The power law floor predicts where that convergence will occur before it happens. The other methods confirm it after.


The Key Distinction

Predictive vs retrospective

Four of the five methods are lagging. The 200-week MA is an average of the past 200 weeks of prices — it cannot tell you where the floor will be in the next bear market without knowing what prices will be between now and then. Realized price and MVRV are on-chain lookbacks. Miner cost reflects current hashrate and energy prices, not future ones.

The power law floor requires none of this. Given today's date, it produces a floor price. Given a future date, it produces a future floor price. No price history. No on-chain state. No energy data. Just T.
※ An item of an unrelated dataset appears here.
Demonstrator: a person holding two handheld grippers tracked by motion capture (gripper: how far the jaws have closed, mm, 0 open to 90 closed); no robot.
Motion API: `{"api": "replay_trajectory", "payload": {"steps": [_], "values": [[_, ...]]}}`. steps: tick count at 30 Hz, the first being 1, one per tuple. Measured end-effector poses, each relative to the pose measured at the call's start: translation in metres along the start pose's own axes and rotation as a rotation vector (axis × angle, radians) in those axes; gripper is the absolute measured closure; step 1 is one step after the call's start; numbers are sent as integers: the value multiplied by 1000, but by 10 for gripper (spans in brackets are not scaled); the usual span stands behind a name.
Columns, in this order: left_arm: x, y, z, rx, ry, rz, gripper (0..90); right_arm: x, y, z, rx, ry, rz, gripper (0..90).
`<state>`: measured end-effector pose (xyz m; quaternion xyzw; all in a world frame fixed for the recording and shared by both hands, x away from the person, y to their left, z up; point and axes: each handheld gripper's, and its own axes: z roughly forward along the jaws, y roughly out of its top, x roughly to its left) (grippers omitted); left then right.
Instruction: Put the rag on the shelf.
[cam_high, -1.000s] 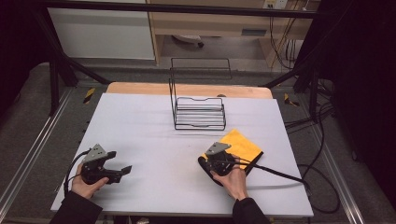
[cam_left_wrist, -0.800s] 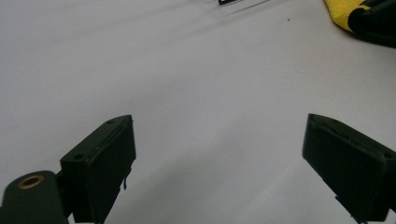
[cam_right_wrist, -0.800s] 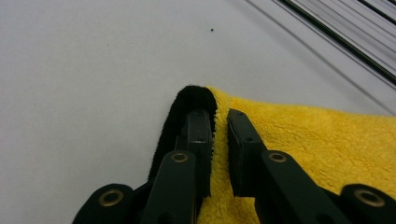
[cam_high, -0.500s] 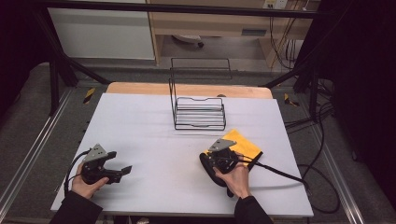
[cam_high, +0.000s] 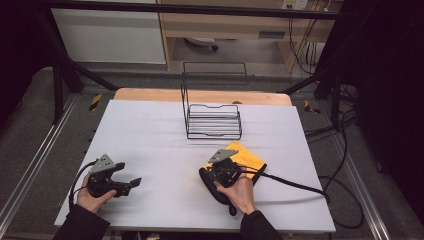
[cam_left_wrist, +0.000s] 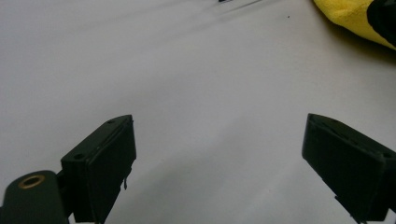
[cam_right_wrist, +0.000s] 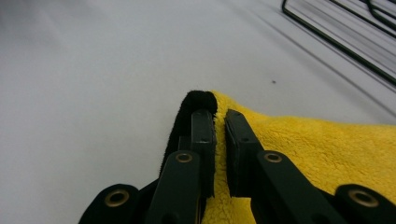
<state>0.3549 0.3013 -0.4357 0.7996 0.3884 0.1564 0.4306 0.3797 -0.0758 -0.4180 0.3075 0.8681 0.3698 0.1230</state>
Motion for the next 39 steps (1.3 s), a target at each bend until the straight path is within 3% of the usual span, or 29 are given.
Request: {"api": "replay_trajectory", "payload": {"steps": [10, 16, 20, 23, 25, 27, 29, 34, 35, 36, 37, 39], "values": [[0, 0, 0, 9, -6, -11, 94, 32, 19, 27, -4, 109, 13, 835], [0, 1, 0, 11, -6, -18, 90, 44, 20, 45, 13, 121, 7, 821], [-2, 2, 0, 9, -15, -26, 75, 42, 20, 45, -12, 161, 30, 732], [-9, 7, 1, 17, -28, -22, 64, 39, 25, 31, -76, 197, 63, 640], [-14, 10, 2, 18, -43, -17, 63, 33, 28, 19, -97, 174, 57, 562], [-17, 13, 3, 21, -45, -14, 63, 28, 28, 11, -109, 148, 57, 539], [-27, 20, 7, 37, -51, 3, 68, 10, 20, -10, -133, 83, 74, 456], [-39, 31, 17, 46, -72, -3, 144, -26, -12, -42, -142, -25, 151, 378], [-43, 34, 20, 53, -70, -6, 144, -26, -12, -42, -142, -25, 151, 378], [-47, 38, 24, 61, -69, 2, 198, -38, -27, -50, -133, -59, 189, 368], [-51, 41, 28, 68, -72, 7, 198, -38, -27, -50, -133, -59, 189, 368], [-59, 47, 39, 88, -72, 11, 272, -51, -46, -55, -113, -108, 223, 365]]}}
That asymmetry is what makes the floor useful as a financial primitive. You can write a loan against it, price an option off it, or anchor a withdrawal rule to it — because you know what it will be when the payment is due.


What's Pending

The 200-week MA convergence is documented above with full empirical data. Three methods await on-chain data integration, one requires energy/hashrate sourcing.

Pending integrations

  • Realized Price — full history vs floor, cycle-by-cycle alignment Glassnode
  • MVRV ratio — proximity to 1.0 at cycle lows Glassnode
  • Miner all-in production cost — bear market floor alignment Hashrate index
  • Energy Value model (Edwards) — thermodynamic floor convergence Capriole

When these datasets are integrated, this page will be updated with the full five-method convergence chart, a quantitative convergence table showing proximity of each method to the power law floor at each historical cycle bottom, and regression analysis of the lead/lag relationships.

Methods & Disclosures

Model: Santostasi power law — β = 5.688, log A = −16.493, genesis 2009-01-03. Floor multiplier 0.432 (N(0.432, 0.051), min 0.314) from Monte Carlo analysis across 5,674 daily closes.
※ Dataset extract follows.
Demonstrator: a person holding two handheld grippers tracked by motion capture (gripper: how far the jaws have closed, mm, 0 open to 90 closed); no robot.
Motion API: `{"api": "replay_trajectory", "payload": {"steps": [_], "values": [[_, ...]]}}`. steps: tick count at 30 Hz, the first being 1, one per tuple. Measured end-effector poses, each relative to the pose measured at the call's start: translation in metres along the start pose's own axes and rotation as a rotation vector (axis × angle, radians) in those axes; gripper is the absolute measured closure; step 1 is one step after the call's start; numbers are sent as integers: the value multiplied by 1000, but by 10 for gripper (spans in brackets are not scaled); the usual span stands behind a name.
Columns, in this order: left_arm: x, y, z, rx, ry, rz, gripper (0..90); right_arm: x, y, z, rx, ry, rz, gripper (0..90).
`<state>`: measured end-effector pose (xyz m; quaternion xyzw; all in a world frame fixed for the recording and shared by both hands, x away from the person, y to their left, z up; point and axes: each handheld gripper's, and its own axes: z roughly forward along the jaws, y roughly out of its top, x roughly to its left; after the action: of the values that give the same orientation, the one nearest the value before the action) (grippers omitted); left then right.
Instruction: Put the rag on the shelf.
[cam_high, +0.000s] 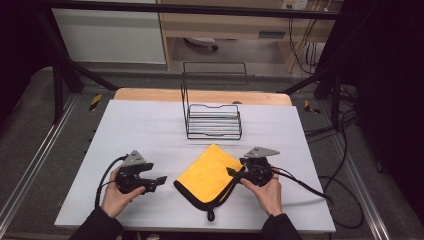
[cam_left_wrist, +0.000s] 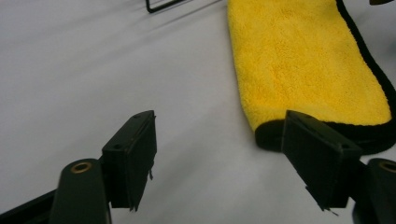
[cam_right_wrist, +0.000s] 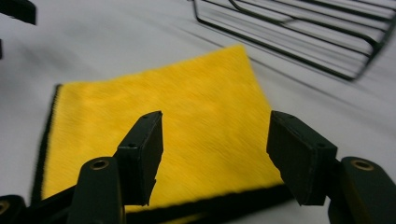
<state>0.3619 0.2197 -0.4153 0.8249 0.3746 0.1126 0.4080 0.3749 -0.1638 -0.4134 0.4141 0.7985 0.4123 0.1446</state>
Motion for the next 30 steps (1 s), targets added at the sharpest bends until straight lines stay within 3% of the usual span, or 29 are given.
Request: {"api": "replay_trajectory", "payload": {"steps": [3, 6, 11, 12, 14, 23, 25, 28, 30], "values": [[-9, 9, 18, 48, -14, 12, 329, -11, -11, 0, 3, -37, 36, 375], [-14, 16, 38, 83, -66, -6, 398, -19, -18, 6, 13, -57, 60, 408], [-19, 16, 56, 119, -99, -3, 509, -21, -17, 12, 27, -60, 73, 491], [-19, 15, 58, 127, -113, -10, 561, -22, -18, 16, 42, -78, 77, 515], [-18, 13, 60, 135, -125, -21, 580, -24, -20, 20, 58, -89, 88, 526], [-22, 12, 65, 156, -132, -28, 634, -26, -27, 27, 59, -80, 150, 550], [-23, 12, 65, 161, -145, -42, 689, -26, -28, 27, 52, -76, 161, 566], [-26, 13, 64, 168, -137, -50, 734, -26, -28, 27, 56, -65, 175, 639], [-28, 13, 63, 170, -128, -51, 791, -26, -27, 27, 62, -31, 204, 726]]}}
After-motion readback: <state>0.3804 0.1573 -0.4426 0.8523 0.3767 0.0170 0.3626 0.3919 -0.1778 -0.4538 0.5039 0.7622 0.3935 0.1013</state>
Out-of-sample R²: 0.546. Effective sample size: ~24 (block-bootstrap, autocorrelated residuals). Standard errors are wider than OLS suggests.

200 WMA data: 200-week simple moving average of end-of-week closing prices. Empirical series begins May 2014 (first date with 200 weeks of price history). Analytical series computed assuming price = trend.

This page presents research analysis, not financial advice. Historical floor non-breach does not guarantee future non-breach. The power law model may break or decelerate as Bitcoin's adoption curve matures.